Problem to work on
Down to the last line, repeat the entries exactly.

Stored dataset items
┄┄┄┄┄┄

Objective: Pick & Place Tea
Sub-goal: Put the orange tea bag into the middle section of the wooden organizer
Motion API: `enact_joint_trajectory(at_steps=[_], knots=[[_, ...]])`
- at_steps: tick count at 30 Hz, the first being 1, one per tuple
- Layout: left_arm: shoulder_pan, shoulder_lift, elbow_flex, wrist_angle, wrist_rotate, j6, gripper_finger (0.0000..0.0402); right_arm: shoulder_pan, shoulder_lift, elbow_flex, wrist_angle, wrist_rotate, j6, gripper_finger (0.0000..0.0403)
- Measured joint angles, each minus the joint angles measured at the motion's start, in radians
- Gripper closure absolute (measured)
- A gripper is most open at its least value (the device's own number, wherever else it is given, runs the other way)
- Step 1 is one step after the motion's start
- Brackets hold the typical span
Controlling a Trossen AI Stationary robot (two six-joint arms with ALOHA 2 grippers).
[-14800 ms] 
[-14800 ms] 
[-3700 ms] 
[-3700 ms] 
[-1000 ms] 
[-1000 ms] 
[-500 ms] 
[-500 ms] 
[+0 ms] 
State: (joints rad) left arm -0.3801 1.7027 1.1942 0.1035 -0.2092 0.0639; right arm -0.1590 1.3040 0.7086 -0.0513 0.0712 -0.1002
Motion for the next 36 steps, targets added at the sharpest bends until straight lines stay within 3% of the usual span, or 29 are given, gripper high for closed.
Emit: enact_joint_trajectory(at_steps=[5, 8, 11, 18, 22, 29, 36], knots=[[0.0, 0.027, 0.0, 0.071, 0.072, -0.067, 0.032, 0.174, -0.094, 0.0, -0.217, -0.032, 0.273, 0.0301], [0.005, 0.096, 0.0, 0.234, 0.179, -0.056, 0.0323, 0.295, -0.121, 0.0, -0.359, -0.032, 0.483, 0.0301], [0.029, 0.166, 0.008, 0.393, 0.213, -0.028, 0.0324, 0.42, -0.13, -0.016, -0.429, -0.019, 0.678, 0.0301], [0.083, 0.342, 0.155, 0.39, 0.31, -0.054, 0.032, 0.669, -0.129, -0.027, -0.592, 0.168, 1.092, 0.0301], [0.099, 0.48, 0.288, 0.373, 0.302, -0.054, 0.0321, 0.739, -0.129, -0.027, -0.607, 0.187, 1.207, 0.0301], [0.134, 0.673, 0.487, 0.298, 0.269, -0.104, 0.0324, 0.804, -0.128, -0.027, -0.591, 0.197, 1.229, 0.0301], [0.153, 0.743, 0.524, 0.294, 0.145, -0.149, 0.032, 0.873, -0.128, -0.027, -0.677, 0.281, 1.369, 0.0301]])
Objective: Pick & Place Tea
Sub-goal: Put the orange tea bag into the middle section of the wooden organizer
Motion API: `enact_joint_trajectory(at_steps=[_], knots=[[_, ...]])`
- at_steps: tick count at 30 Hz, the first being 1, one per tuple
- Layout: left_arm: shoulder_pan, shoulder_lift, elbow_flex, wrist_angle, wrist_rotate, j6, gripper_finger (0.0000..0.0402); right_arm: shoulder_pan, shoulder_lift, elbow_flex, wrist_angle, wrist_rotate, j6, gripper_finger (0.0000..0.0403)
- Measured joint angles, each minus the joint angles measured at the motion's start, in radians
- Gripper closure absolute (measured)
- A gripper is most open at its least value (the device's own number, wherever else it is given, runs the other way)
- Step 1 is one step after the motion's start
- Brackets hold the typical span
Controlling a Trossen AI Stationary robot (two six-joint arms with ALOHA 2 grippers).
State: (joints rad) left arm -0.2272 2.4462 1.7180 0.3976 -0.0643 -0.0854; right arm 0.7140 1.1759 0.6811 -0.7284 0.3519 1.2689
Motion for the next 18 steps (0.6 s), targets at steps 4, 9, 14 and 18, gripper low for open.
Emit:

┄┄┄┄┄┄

Reply
Objective: Pick & Place Tea
Sub-goal: Put the orange tea bag into the middle section of the wooden organizer
Motion API: `enact_joint_trajectory(at_steps=[_], knots=[[_, ...]])`
- at_steps: tick count at 30 Hz, the first being 1, one per tuple
- Layout: left_arm: shoulder_pan, shoulder_lift, elbow_flex, wrist_angle, wrist_rotate, j6, gripper_finger (0.0000..0.0402); right_arm: shoulder_pan, shoulder_lift, elbow_flex, wrist_angle, wrist_rotate, j6, gripper_finger (0.0000..0.0403)
- Measured joint angles, each minus the joint angles measured at the motion's start, in radians
- Gripper closure absolute (measured)
- A gripper is most open at its least value (the device's own number, wherever else it is given, runs the other way)
- Step 1 is one step after the motion's start
- Brackets hold the typical span
Controlling a Trossen AI Stationary robot (two six-joint arms with ALOHA 2 grippers).
[-14800 ms] 
[-14800 ms] 
[-3700 ms] 
[-3700 ms] 
[-1000 ms] 
[-1000 ms] 
[-500 ms] 
[-500 ms] 
[+0 ms] 
State: (joints rad) left arm -0.3801 1.7027 1.1942 0.1035 -0.2092 0.0639; right arm -0.1590 1.3040 0.7086 -0.0513 0.0712 -0.1002
Motion for the next 36 steps, targets added at the sharpest bends until straight lines stay within 3% of the usual span, or 29 are given, gripper high for closed.
Emit: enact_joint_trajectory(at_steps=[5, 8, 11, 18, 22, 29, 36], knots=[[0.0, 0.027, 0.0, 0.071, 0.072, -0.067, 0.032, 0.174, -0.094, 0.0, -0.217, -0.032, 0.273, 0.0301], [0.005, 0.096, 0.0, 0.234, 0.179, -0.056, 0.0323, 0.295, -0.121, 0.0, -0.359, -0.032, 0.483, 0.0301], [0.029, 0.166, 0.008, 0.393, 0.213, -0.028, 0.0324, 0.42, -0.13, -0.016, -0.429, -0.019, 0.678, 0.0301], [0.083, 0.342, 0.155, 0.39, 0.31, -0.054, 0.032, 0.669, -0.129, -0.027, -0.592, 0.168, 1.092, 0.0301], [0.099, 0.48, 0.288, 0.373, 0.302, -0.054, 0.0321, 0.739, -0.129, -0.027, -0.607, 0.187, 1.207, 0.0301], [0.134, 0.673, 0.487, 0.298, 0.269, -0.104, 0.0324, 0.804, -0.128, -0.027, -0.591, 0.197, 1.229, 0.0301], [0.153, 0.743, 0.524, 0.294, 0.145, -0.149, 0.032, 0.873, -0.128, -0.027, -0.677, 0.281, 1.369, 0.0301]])
Objective: Pick & Place Tea
Sub-goal: Put the orange tea bag into the middle section of the wooden organizer
Motion API: `enact_joint_trajectory(at_steps=[_], knots=[[_, ...]])`
- at_steps: tick count at 30 Hz, the first being 1, one per tuple
- Layout: left_arm: shoulder_pan, shoulder_lift, elbow_flex, wrist_angle, wrist_rotate, j6, gripper_finger (0.0000..0.0402); right_arm: shoulder_pan, shoulder_lift, elbow_flex, wrist_angle, wrist_rotate, j6, gripper_finger (0.0000..0.0403)
- Measured joint angles, each minus the joint angles measured at the motion's start, in radians
- Gripper closure absolute (measured)
- A gripper is most open at its least value (the device's own number, wherever else it is given, runs the other way)
- Step 1 is one step after the motion's start
- Brackets hold the typical span
Controlling a Trossen AI Stationary robot (two six-joint arms with ALOHA 2 grippers).
State: (joints rad) left arm -0.2272 2.4462 1.7180 0.3976 -0.0643 -0.0854; right arm 0.7140 1.1759 0.6811 -0.7284 0.3519 1.2689
Motion for the next 18 steps (0.6 s), targets at steps 4, 9, 14 and 18, gripper low for open.
Emit:

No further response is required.